Ramsey is not a natural playmaker — he’s someone who prefers to knit play rather than penetrate defences — therefore the willingness of Arteta to dominate playmaking duties, takes some of the burden from him to create. In the second-half, in an attempt to get the second — and expected killer goal — Wenger reverted to a 4-2-3-1, trying to get Ramsey closer to van Persie. Arsenal’s play became less structured; that was probably most evident when Benayoun came on and tried to link up between the lines but found it too unorganised to be fully effective.

2. Robin van Persie in a more orthodox role

One of the players most impacted by an unfixed playmaker in the side is Robin van Persie.
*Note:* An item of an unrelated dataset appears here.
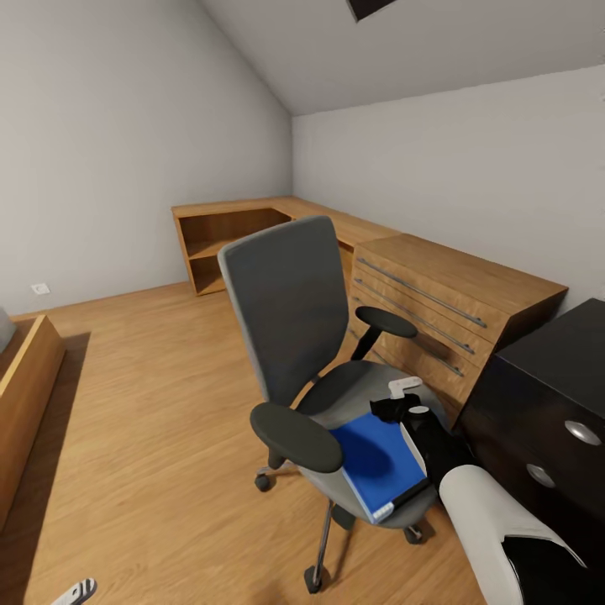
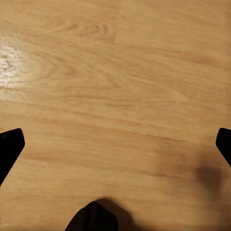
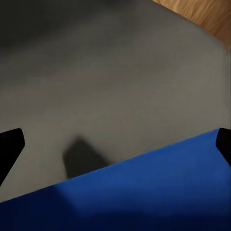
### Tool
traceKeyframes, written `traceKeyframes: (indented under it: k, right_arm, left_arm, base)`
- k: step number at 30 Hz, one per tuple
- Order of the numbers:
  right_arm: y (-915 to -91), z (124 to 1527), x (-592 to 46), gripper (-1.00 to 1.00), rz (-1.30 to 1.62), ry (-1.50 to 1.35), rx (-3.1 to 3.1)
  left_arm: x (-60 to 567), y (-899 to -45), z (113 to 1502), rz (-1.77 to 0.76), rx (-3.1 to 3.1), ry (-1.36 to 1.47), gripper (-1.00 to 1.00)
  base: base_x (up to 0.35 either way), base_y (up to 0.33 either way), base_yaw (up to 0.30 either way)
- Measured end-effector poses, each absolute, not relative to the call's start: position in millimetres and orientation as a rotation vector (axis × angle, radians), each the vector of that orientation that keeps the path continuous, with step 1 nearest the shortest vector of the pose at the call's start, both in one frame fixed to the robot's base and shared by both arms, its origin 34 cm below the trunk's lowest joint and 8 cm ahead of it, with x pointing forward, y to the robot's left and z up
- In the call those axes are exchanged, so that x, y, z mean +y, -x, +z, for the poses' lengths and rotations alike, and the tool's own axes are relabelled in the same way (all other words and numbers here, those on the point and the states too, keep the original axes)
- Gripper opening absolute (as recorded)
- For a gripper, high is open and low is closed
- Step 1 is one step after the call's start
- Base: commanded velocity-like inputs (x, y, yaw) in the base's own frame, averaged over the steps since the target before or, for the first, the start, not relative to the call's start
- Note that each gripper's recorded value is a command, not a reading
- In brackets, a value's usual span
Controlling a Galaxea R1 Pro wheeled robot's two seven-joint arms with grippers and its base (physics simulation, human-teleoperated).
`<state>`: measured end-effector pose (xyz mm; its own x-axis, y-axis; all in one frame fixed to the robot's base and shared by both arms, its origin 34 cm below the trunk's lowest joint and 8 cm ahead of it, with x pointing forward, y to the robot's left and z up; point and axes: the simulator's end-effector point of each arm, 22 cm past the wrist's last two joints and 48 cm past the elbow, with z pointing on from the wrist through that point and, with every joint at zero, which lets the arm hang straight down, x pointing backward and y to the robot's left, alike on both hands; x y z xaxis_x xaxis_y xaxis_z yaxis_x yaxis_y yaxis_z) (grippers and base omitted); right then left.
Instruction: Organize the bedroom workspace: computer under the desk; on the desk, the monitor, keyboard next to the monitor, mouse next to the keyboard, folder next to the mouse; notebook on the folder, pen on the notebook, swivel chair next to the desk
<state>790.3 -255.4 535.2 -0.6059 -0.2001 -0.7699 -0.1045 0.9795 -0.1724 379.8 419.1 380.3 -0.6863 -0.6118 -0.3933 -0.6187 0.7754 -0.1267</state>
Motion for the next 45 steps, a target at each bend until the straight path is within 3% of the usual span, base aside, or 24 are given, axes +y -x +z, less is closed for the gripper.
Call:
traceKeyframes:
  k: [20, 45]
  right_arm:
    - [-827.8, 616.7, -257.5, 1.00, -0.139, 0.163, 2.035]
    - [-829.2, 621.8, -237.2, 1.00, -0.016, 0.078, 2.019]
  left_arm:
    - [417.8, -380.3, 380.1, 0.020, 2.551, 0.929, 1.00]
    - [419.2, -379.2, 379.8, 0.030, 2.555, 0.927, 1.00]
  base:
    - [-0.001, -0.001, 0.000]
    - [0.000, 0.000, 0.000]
The forward has been unable to perform to the effectiveness he did last season when he scored 21 goals in 23 appearances but it’s hard to pin down exactly why. Andrei Arshavin says it’s the lack of creative players which has impacted on his form. “Watching the Udinese match,” said Arshavin. “I said to [Nicklas] Bendtner that now we have no one so comfortable with passing the ball to Robin van Persie or who ideally utilises the qualities of the other forwards.”

Indeed, his assertions do have some credence. Without Cesc Fábregas getting close to him, he has been unable to work off another team-mate and instead is playing higher up. It is perhaps significance that Barcelona’s legendary winger Charly Rexach, Johan Cruyff’s former assistant, feels Fábregas is best as close to the striker as possible as a mediapunta, the role he is playing now to much success and van Persie now is feeling the full affect of his departure.

Nevertheless, you can’t help but feel van Persie is not making the most the situation at Arsenal by not dropping deep enough to create space. There’s perhaps a hesitancy if no one is making the runs beyond him and indeed, Arsenal’s play has often tended to narrow earlier on in the build up as the wide players are strikers therefore their natural tendencies is to look central.

Van Perise works best as a nine-and-half; working the channels between the centre-backs and the full-backs, dropping off when needed but if the middle is already congested, he will tend to hold his position. Against Swansea, he tried to take the position of Arshavin who regularly cut in off the flanks but it’s notable he’s always looking for the run in behind. Walcott was usually crowded out so that option wasn’t available enough.

Playing strikers on the flanks should in theory work as it would encourage him to drop deeper more so there’s perhaps a frustration issue here. While the fact that Arsenal’s play tends to narrow early may mean he hasn’t the option or the space to play as a false nine as regularly as he would like. The return of Gervinho as someone who more naturally stretches play should bode him well as the pair have linked up well in the few matches this season and in pre-season too.

3. Per Mertesacker makes comfortable start

It concerned everyone of Per Mertesacker’s relative lack of pace and indeed, the German’s action indicated even he had reservations. Everything he did, he did in trying to compensate for his lack of speed. He ran flat out every time just to ensure he didn’t but once he gets used to the intensity of the game, he should prove an astute signing. Swansea was perhaps the perfect game to get used to the speed of the league as their passing is soporific but they have a unexpected turn of pace that would keep him on his toes. And he did that well through good positioning and reading of play although he was twice flat-footed when the ball was crossed in. One tackle particularly stood out as it was every bit from the Tony Adams text book; as Swansea came rushing out from a quick break, he out of a sea of shirts, remained calm and poked his foot at the ball to nick it away. His pace is still a concern and will be targeted therefore onus may be on Sagna to tuck in whenever possible. It’s notable that the partnership between Mertesacker and Koscielny was more flat than Arsenal’s centre-back pairing normally, playing in a line rather than one ahead of the other. Maybe that was the Per Mertesacker effect as Wenger said, “when a Germans talks, you listen.”